PGPatch: Policy-Guided Logic Bug Patching for Robotic Vehicles
Document Type
Conference
Source
2022 IEEE Symposium on Security and Privacy (SP) SP Security and Privacy (SP), 2022 IEEE Symposium on. :1826-1844 May, 2022
Subject
Components, Circuits, Devices and Systems
Computing and Processing
Privacy
Codes
Heuristic algorithms
Computer bugs
Maintenance engineering
Software
Safety
automated-program-repair
Robotic-Vehicle
Logic-bug
Patching
Language
ISSN
2375-1207
Abstract
Automated program repair (APR) methods aim to identify patches for a given bug and apply them with minimal human intervention. To date, existing APR approaches focus on repairing software bugs, such as memory safety bugs. However, our analysis of popular robotic vehicle (RV) control software shows that most of their bugs are not memory bugs but rather logic bugs. These bugs, while not causing software crashes, can cause an RV to reach an undesired physical state (e.g., hitting the ground). To fix these logic bugs, we introduce PGPatch, a policy-guided program repair framework for RV control programs, which identifies the correct patch for a given logic bug and applies it without human intervention. PGPatch takes, as input, existing or new logic formulas used to discover logic bugs.
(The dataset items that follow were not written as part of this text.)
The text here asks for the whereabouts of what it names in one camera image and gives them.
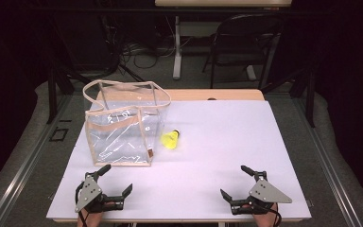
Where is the clear bag with beige trim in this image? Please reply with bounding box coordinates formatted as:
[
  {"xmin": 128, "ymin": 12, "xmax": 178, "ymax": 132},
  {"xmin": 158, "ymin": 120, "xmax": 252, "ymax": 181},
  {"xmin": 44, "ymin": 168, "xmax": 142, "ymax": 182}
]
[{"xmin": 82, "ymin": 79, "xmax": 172, "ymax": 167}]

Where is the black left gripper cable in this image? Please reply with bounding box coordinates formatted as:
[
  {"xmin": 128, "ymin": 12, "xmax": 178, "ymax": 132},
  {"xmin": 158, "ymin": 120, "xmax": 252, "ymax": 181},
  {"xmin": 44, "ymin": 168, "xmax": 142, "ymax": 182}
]
[{"xmin": 75, "ymin": 183, "xmax": 89, "ymax": 227}]

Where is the white table mat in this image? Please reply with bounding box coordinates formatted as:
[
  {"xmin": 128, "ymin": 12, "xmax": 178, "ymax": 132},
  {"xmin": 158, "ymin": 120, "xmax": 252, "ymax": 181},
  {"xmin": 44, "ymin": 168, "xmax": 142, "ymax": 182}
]
[{"xmin": 46, "ymin": 99, "xmax": 312, "ymax": 221}]

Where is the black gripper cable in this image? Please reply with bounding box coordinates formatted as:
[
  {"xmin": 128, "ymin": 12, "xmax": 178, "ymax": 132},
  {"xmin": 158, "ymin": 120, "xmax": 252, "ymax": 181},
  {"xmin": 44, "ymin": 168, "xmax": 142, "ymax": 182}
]
[
  {"xmin": 75, "ymin": 183, "xmax": 89, "ymax": 227},
  {"xmin": 249, "ymin": 198, "xmax": 283, "ymax": 227}
]

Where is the bundle of floor cables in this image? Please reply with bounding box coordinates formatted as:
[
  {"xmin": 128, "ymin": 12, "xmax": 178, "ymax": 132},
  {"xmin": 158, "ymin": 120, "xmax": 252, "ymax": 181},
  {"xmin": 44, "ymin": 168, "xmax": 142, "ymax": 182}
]
[{"xmin": 100, "ymin": 12, "xmax": 194, "ymax": 79}]

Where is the wooden table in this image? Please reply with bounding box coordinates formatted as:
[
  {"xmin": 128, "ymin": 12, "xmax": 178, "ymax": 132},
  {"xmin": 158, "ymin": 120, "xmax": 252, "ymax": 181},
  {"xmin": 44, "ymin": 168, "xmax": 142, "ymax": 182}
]
[{"xmin": 53, "ymin": 89, "xmax": 312, "ymax": 224}]

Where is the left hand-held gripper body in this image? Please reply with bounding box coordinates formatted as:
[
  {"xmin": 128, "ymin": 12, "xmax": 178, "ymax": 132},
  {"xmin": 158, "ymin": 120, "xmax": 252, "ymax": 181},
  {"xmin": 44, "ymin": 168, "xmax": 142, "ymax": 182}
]
[{"xmin": 74, "ymin": 172, "xmax": 126, "ymax": 214}]

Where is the black metal stand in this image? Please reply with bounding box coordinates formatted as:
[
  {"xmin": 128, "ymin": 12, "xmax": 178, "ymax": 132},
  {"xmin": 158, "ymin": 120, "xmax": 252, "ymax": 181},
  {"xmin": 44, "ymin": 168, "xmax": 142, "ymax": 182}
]
[
  {"xmin": 260, "ymin": 62, "xmax": 319, "ymax": 129},
  {"xmin": 43, "ymin": 18, "xmax": 93, "ymax": 125}
]

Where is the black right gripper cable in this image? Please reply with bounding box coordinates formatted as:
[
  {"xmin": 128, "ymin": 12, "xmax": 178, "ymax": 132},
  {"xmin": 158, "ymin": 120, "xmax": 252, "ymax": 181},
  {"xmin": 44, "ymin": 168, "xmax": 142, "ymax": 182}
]
[{"xmin": 249, "ymin": 198, "xmax": 283, "ymax": 227}]

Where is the metal floor rail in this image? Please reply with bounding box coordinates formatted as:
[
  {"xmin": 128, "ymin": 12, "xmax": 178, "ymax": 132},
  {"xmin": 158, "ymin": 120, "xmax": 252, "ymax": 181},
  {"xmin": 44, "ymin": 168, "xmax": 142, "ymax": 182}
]
[
  {"xmin": 0, "ymin": 94, "xmax": 74, "ymax": 227},
  {"xmin": 292, "ymin": 94, "xmax": 363, "ymax": 227}
]

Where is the person's left hand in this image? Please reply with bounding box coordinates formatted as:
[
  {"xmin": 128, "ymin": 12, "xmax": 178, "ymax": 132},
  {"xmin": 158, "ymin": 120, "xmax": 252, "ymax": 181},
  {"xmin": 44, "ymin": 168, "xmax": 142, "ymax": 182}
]
[{"xmin": 77, "ymin": 211, "xmax": 108, "ymax": 227}]

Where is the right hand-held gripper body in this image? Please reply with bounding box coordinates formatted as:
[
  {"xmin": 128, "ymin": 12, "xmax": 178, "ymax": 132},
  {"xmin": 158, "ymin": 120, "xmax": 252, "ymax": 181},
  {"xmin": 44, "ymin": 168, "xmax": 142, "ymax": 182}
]
[{"xmin": 230, "ymin": 171, "xmax": 293, "ymax": 216}]

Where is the white desk with metal legs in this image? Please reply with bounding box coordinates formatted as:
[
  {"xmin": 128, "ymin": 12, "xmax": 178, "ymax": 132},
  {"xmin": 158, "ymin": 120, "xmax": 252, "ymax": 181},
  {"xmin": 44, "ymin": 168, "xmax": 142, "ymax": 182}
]
[{"xmin": 154, "ymin": 0, "xmax": 292, "ymax": 80}]

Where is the person's right hand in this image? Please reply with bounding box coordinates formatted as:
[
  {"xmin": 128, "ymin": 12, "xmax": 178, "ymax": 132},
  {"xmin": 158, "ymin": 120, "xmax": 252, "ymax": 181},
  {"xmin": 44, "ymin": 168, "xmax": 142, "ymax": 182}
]
[{"xmin": 253, "ymin": 202, "xmax": 279, "ymax": 227}]

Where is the black folding chair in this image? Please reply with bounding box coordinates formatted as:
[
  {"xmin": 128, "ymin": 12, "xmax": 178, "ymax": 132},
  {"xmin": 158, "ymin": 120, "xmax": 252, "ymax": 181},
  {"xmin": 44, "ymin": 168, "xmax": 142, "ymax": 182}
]
[{"xmin": 202, "ymin": 13, "xmax": 285, "ymax": 91}]
It then leverages the formulas using a dedicated dynamic analysis to classify the previously known logic bugs into a patch type. It next uses a customized algorithm, based on the identified patch type and violated formula, to produce a source code patch as output. Lastly, it creates repeatable tests to verify the patch’s completeness, ensuring that the patch is correct and does not degrade the RV’s performance. We evaluate PGPatch on selected bug cases from three popular RV control software and find that it correctly fixes 258 out of 297 logic bugs (86.9%). We additionally recruit 18 experienced RV developers and users and conduct a user study that demonstrates how using PGPatch makes fixing bugs in RV software significantly quicker and less error-prone.